Add medications to see the analysis.

Reference data current as of July 2026. Sources: CredibleMeds.org (Arizona CERT); FDA prescribing information.

About this tool

QT prolongation from multiple drugs is a common real-world scenario, particularly in older adults on antipsychotic plus antibiotic plus antiemetic combinations.
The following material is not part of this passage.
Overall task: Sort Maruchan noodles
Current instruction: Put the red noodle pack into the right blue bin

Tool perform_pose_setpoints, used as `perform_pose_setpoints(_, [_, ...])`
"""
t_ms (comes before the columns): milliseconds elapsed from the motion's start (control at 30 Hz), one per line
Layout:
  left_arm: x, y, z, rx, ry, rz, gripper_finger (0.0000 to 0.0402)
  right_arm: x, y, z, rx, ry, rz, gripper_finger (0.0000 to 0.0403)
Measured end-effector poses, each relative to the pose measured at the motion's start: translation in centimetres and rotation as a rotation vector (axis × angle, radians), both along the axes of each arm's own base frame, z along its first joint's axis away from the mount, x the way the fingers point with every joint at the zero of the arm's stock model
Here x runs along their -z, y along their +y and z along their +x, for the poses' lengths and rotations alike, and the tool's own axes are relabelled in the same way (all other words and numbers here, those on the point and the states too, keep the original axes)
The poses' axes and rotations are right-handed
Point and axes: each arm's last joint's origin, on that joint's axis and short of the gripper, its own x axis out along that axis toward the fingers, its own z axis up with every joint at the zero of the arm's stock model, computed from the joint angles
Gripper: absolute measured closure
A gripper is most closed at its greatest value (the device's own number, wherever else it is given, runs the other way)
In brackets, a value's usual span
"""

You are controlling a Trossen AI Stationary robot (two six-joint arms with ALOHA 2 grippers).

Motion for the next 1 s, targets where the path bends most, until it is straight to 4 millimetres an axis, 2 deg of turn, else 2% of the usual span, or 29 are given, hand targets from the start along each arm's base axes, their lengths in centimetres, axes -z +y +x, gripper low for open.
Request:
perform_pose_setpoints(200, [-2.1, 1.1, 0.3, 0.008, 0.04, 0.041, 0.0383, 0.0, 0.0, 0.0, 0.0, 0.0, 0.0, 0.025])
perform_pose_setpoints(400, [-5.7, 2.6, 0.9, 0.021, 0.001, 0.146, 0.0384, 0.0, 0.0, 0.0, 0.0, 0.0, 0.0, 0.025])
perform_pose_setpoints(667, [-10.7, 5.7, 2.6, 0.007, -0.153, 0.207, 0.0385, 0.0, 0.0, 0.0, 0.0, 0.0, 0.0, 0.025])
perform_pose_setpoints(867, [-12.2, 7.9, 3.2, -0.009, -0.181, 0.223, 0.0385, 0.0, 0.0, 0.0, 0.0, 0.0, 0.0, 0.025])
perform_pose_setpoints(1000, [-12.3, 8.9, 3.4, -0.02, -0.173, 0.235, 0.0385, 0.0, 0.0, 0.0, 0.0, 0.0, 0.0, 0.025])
This tool takes a list of medications and classifies each by CredibleMeds Known/Possible/Conditional risk category, then flags combinations of two or more Known Risk drugs.

Standard clinical guidance: any patient starting a Known Risk QT drug, or combining two or more QT drugs, should have a baseline ECG. QTc above 500 ms or a rise of more than 60 ms from baseline is the standard concern threshold. See our QTc side effect page for full clinical framing.
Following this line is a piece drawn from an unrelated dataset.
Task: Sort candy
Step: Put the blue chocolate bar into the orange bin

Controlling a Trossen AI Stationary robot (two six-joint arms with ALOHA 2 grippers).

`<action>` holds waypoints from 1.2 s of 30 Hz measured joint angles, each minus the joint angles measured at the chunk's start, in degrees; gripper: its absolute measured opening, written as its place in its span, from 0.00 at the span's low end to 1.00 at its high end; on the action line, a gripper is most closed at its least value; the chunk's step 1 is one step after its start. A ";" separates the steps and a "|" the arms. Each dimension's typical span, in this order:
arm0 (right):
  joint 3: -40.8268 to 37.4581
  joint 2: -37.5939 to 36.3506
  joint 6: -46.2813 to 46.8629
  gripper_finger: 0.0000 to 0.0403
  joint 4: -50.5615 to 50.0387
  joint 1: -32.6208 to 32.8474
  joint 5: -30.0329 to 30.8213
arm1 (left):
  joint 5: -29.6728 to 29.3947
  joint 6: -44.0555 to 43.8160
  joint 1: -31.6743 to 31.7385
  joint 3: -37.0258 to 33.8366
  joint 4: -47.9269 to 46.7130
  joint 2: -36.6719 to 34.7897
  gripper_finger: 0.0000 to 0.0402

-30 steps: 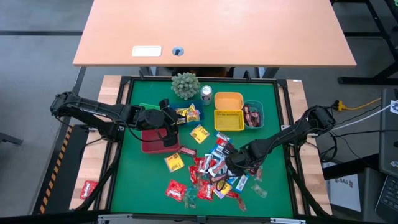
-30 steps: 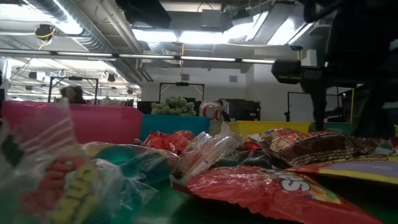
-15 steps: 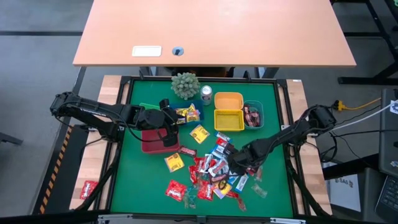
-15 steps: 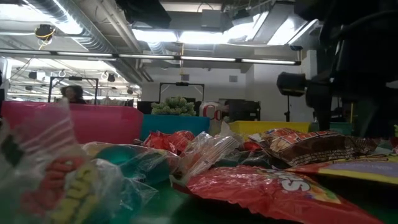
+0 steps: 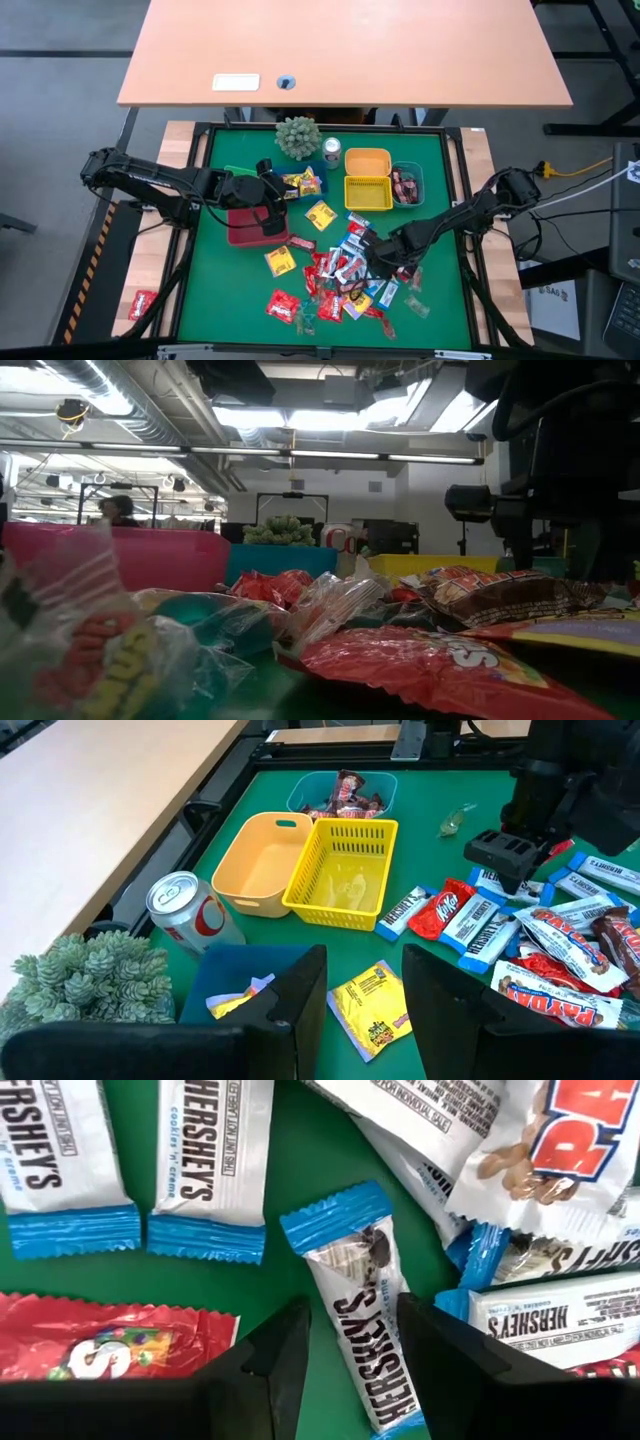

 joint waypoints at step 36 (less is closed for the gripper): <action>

Non-drug risk factors amplify effect: hypokalemia, hypomagnesemia, bradycardia, female sex, congenital long QT, preexisting heart disease, and age. Correcting electrolytes and reviewing drug list is often the first intervention when QT prolongation is found.

Common questions

What is the CredibleMeds classification?

CredibleMeds.org (Arizona CERT) maintains the standard reference for QT-prolonging drugs. Categories: Known Risk (well-documented QT prolongation and torsades), Possible Risk (may prolong QT), and Conditional Risk (QT prolongation only in specific conditions). This tool draws on that classification.

What QTc is clinically concerning?

QTc above 500 ms is the accepted threshold for clinical concern about torsades de pointes. A rise of more than 60 ms from baseline is also concerning. See our QTc side effect page for full detail on management thresholds and clinical action.

Does this tool replace an ECG?

No. It flags drug combinations pharmacologically. Actual QT effect requires an ECG. Every patient starting a Known Risk QT drug or combining multiple QT drugs should have a baseline and follow-up ECG per FDA labeling.